RE: Philosophical zombies
March 2, 2018 at 1:14 pm
(This post was last modified: March 2, 2018 at 1:18 pm by Edwardo Piet.)
(March 2, 2018 at 1:07 pm)polymath257 Wrote: "Zombies in philosophy are imaginary creatures designed to illuminate problems about consciousness and its relation to the physical world. Unlike those in films or witchcraft, they are exactly like us in all physical respects but without conscious experiences: by definition there is ‘nothing it is like’ to be a zombie. Yet zombies behave just like us, and some even spend a lot of time discussing consciousness."
Chalmers actually spends a lot of time on exactly this issue in his book.
Well that kind of P-zed is still logically possible because it's logically possible for dualism to be true. But of course, dualism is retarded and science has refuted it.
I'm much more interested in a non-retarded version of a P-zed. A person who seems conscious to everyone else, but isn't, and we have no way to tell, even with neurological tests.
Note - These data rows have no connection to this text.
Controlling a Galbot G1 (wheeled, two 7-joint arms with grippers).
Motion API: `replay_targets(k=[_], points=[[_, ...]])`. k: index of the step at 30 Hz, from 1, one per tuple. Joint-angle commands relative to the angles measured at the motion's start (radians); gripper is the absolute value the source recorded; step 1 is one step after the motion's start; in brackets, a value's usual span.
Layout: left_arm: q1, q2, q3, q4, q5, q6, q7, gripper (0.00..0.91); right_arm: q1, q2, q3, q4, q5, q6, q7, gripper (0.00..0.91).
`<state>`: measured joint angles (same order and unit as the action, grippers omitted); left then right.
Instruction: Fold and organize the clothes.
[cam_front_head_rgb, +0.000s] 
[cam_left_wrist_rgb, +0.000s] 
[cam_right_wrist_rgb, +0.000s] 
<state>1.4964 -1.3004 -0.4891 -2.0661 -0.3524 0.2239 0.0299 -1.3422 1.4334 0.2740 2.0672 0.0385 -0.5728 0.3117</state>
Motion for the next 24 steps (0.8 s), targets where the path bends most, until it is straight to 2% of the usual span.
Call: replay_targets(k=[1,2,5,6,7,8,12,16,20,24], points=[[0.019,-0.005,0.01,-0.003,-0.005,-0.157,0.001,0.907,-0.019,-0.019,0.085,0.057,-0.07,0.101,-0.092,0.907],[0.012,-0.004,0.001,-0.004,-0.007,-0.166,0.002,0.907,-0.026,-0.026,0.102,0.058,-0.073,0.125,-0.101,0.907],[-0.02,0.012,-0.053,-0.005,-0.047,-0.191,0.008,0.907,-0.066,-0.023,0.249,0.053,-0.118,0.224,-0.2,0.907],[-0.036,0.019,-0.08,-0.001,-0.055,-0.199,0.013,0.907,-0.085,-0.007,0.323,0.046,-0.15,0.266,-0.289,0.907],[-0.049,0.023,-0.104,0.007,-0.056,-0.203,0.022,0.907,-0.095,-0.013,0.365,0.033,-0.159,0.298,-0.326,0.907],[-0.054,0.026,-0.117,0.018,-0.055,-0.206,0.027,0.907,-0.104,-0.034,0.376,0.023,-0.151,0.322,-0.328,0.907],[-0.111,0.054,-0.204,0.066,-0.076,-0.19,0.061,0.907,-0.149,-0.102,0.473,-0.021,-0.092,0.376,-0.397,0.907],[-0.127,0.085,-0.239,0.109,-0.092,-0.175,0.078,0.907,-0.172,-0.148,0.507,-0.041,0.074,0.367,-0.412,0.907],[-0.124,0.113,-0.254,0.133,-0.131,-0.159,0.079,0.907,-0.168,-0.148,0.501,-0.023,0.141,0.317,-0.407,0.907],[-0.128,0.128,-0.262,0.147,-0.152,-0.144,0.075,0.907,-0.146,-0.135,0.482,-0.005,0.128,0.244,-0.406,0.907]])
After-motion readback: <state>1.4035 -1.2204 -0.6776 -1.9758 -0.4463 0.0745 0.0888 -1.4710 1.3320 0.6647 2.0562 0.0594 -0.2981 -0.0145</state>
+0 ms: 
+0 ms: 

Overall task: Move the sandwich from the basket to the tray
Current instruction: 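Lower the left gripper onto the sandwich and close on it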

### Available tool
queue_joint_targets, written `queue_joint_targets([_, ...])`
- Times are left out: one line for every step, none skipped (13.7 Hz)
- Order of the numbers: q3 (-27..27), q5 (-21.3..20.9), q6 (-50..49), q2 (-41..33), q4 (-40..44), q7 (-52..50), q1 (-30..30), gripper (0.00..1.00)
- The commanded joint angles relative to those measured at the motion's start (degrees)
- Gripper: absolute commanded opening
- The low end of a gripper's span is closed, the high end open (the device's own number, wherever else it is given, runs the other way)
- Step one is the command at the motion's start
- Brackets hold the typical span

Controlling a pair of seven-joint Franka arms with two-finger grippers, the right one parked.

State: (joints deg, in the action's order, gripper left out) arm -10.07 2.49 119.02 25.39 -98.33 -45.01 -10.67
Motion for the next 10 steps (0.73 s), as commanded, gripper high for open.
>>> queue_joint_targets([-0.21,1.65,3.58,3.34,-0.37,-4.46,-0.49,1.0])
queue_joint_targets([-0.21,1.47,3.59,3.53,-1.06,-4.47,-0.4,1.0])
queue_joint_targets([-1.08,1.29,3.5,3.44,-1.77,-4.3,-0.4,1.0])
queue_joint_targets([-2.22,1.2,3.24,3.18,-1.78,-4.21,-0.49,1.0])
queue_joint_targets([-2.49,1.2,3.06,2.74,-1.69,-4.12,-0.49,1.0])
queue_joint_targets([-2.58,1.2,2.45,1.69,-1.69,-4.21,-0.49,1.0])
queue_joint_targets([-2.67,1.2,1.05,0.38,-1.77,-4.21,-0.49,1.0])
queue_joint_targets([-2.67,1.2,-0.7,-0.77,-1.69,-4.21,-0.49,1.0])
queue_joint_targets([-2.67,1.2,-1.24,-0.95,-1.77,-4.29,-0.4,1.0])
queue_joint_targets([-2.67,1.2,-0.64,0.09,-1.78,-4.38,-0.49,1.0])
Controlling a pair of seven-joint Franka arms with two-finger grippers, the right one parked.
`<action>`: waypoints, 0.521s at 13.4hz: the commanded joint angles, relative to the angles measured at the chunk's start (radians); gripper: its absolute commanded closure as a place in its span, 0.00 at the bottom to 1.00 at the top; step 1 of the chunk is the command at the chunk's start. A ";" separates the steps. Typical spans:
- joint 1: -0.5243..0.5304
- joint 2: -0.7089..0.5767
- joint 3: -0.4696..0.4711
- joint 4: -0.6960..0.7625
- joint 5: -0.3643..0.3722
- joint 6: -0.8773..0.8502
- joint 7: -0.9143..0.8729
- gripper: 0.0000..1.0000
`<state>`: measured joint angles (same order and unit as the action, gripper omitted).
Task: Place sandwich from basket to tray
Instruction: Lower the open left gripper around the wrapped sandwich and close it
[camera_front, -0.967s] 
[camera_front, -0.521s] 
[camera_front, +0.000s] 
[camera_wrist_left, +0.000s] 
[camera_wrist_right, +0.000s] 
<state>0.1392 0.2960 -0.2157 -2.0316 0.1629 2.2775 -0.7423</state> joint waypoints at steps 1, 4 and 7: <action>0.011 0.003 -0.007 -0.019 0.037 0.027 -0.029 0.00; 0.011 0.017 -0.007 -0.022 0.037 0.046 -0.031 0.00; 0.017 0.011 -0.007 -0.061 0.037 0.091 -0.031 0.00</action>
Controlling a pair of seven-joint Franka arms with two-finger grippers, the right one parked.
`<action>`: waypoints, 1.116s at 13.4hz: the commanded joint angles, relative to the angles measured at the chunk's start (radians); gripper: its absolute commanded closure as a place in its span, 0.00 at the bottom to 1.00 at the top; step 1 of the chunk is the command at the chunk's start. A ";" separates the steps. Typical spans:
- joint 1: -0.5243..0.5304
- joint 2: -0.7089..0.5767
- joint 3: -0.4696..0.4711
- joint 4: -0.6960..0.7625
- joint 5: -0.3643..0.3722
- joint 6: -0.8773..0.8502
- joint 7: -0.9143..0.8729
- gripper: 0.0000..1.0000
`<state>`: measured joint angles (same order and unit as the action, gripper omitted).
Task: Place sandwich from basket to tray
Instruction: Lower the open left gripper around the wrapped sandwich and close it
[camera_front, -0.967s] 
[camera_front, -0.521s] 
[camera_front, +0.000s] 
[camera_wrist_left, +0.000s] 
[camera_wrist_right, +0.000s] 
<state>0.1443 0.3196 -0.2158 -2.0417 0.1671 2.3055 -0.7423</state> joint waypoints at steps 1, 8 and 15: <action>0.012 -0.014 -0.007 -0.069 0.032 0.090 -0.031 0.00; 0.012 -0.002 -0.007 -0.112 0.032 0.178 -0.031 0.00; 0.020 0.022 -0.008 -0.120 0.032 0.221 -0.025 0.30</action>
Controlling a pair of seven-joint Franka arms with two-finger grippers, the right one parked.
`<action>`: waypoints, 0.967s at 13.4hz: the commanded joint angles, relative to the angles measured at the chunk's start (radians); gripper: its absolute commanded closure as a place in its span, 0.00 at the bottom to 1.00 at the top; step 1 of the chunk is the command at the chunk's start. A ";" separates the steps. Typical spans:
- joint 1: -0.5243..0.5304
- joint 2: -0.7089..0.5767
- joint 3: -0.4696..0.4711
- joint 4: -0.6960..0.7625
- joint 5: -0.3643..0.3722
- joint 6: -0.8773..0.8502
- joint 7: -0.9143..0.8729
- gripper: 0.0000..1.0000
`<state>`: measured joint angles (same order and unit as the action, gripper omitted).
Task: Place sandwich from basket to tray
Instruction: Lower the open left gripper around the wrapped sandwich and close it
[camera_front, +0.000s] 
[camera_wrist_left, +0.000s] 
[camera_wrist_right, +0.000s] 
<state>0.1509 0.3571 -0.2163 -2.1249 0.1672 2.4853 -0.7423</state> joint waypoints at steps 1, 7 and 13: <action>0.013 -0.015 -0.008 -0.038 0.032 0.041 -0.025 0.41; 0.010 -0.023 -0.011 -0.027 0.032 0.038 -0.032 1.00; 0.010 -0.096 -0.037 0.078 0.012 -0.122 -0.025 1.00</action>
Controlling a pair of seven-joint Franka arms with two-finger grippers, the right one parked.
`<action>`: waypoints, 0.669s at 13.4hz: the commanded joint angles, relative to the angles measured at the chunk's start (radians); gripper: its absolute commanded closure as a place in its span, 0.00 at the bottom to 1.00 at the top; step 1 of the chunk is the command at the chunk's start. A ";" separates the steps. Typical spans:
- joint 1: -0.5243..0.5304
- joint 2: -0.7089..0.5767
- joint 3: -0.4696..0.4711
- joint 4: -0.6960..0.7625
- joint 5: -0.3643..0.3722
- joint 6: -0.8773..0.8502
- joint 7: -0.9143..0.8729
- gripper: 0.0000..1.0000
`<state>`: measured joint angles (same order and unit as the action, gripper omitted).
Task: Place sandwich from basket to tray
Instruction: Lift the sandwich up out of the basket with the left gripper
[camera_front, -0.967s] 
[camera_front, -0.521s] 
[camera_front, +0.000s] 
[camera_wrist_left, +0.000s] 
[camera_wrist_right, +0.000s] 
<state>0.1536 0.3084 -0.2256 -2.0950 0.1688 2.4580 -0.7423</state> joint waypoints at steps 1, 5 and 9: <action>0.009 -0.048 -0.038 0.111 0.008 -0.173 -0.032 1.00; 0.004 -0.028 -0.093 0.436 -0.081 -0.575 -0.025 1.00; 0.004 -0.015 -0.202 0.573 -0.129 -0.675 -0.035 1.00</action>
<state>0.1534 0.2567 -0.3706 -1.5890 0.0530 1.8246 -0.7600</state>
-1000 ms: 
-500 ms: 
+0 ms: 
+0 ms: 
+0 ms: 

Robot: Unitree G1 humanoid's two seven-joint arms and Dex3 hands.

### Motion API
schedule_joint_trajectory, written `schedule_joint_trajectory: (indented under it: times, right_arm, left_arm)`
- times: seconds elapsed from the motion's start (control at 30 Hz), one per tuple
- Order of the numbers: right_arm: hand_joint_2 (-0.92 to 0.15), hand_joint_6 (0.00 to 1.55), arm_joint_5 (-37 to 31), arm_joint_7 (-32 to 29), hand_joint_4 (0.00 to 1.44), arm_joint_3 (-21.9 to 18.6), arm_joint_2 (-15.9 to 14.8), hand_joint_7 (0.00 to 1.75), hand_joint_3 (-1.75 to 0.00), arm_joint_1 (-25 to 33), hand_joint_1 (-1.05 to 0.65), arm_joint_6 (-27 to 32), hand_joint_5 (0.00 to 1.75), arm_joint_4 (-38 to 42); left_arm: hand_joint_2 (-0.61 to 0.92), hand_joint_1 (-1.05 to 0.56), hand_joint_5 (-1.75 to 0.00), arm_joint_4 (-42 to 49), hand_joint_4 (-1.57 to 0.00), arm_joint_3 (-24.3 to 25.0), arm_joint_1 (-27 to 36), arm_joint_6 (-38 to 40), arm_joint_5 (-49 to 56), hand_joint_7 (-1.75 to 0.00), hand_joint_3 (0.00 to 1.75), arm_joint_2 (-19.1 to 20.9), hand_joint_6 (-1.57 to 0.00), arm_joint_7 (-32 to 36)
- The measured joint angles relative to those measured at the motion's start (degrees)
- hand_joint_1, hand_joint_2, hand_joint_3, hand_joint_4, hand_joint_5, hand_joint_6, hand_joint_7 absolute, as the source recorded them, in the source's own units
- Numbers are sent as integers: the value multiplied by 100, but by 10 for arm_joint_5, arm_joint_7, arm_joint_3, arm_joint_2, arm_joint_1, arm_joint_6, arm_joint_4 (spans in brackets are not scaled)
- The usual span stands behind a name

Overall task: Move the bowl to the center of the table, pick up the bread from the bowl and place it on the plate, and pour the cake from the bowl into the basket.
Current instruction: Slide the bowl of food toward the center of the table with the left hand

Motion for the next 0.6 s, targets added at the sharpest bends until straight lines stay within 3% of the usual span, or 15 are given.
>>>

The fact the creator of the definition has defined it in such a way that it has to be physically identical doesn't interest me. We already basically know non-physicalism is false.
But then again, you still have to ask what he means by non-physical. Does he mean mental as opposed to physical?
You see, if the physical parts of the brain that are conscious are deemed non-physical simply because they're mental.... then once again my point is, even though it really is a physical part of the brain, it is of course also mental, and it is possible that there are non-mental brains (brains without minds, or rather, without consciousness) and in that sense P-zeds are possible.
The creator, David Chalmers (who I am very familar with) is making a false dichotomy between physical and mental. As if non-physical=mental. The fact he makes a false dichotomy and thus created an overly narrow definition of a P-zed shouldn't stop us from debating P-Zeds. I'm pretty sure the P-zed debate has gone far beyond his mistakes.
I'm an epiphenomenalist, and Dennett doesn't think epiphenomenalism is possible either. But he has a very limited definition of that too, last I checked.